So what is inflation? Inflation is an increase in the money supply - caused by governments printing more money. When the supply of money grows faster than the demand for it (i.e., the size of the economy), you have a positive rate of inflation. We notice this as a rise in prices - the money is worth less, but that shirt or car is still worth the same amount in real terms. Thus, it takes more money to buy it. If the money supply were to grow at exactly the same pace as GDP, you would have zero inflation (Gross Domestic Product is essentially a measure of the entire economic output of a region). The opposite of inflation is called "deflation" and is a general decrease in the money supply, characterized by a decrease in prices. According to the Austrian School of Economics, both inflation and deflation are bad.

 

How does this affect you as a collector? Take, for example, a Morgan dollar purchased in 1975 for $100. If you have it tracked as costing $100, that is only partially true - in 2012 dollars, that $100 would have the same buying power as $434. Thus, your true cost of the coin in today's dollars is $434! If you sell it for $200, you are incurring a 50% loss on the coin - a shocking thought for any investment.
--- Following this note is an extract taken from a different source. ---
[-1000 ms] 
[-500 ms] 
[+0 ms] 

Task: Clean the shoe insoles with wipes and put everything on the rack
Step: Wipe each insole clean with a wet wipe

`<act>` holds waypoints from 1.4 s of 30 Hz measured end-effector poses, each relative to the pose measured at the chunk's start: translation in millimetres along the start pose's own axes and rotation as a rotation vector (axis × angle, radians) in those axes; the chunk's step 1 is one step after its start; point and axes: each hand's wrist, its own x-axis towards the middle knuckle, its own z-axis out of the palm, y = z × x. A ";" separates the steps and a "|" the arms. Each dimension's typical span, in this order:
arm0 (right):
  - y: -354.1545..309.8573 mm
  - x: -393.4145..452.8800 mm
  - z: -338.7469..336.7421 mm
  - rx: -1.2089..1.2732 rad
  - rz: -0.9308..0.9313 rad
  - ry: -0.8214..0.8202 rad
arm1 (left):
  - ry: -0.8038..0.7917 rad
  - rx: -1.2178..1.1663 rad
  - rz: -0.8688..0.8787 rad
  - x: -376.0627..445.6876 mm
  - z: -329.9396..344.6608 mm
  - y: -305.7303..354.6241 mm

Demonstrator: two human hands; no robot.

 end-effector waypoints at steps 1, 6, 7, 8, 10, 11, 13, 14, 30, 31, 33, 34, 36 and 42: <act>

While the prices of many coins have increased significantly more than the price of inflation, many have not. If you are a long term collector or investor such as myself, the inevitable cost of inflation is too great to ignore. The ideal scenario would be to plan your investments with the intention of appreciating greater than the rate of inflation. When building a set, this may not always happen - certain coins are always going to appreciate faster than others. However, you should still be aware of the "hidden tax" on your coins.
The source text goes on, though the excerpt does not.